[Zope] ZCatalog speed?

Michel Pelletier michel@digicool.com
Mon, 13 Sep 1999 09:37:27 -0400


Stuart Woolford wrote:
> 

> 
> on my 500MHz P-II with 196MB of memory it takes:
> 
> a - 22 minutes to create 8800 documents (smallish) in 1200 folders within zope,
> not too fast :( but not exactly a user-interaction-limiting factor :)

7 documents per second aint too bad I don't think, it would be
interesting to see how fast you could dump them to the filesystem.

> b - too long to then try to do a search based add to a zcatalog,
> ie: netscape times out after only around 8 minutes, and the search has not
> finished!

Let me make sure we have the same terminology.  'Finding' objects into
the catalog involves using the find tab to search recursively down from
the catalog.  'Searching' means typing search criteria into an allready
loaded catalog and getting results.  It sounds like your talking about
'finding'.  If it's taking 8 minutes to do a *search*, that's a bug.  If
it's finding your taking about, try increasing the sub transaction
threshold (on the status screen) by an order of magnitude or two.  This
will cause Zope to commit sub-transactions less frequently.  1000, the
default, is probably two low but since this is the first version of Zope
with a catalog in it, it's not gotten any real world use.  We'll
probably jack it up to at least 10,000 for 2.1.

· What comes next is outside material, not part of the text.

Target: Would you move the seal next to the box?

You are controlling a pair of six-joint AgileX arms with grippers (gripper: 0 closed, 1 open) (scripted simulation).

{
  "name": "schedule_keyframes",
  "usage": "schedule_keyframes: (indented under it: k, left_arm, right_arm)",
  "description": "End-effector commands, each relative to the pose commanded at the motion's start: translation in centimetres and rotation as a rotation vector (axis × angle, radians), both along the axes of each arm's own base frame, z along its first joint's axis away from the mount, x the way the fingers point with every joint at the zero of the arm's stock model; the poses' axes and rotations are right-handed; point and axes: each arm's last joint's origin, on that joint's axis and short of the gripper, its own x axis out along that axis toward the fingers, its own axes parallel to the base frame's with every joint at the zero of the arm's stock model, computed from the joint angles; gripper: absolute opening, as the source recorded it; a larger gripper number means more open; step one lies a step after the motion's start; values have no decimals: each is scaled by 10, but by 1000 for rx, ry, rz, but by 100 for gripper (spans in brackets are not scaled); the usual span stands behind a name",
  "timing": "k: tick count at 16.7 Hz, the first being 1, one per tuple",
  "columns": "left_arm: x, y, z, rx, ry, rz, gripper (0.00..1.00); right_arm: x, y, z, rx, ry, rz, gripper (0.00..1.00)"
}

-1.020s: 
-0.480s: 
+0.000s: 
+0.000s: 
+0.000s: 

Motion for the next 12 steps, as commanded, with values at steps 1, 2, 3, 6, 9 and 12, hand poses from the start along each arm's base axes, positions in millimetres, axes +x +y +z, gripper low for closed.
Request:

> BTW, Zopes python process and postgresql take about 50% of the CPU each, and
> there is basically zero disk thrashing during this process (although zope does
> get up around 50MB of memory use..)

Yes mass indexing is inneficient at the moment.  I recently recieved
'Managing Gigabytes' which was recommended by someone on the list.  It
has some very cool stuff in it that we might put into the catalog to
speed up indexing and searching (although as far as I can tell, searches
with ZCatalog are *damn* fast), and reduce memory and object database
consumption with slicker aglorithms and compression.  It also has some
cool stuff about wildcard/globbing searches at the expense of some extra
memory.

Note that the time it takes to mass index will improve as we improve the
algorithm, but in reality indexing allways takes time.  Once your
'corpus' of documents is created, it would be much, much faster to
incrementally index new and changed documents into the catalog then to
mass index everything over again.

-Michel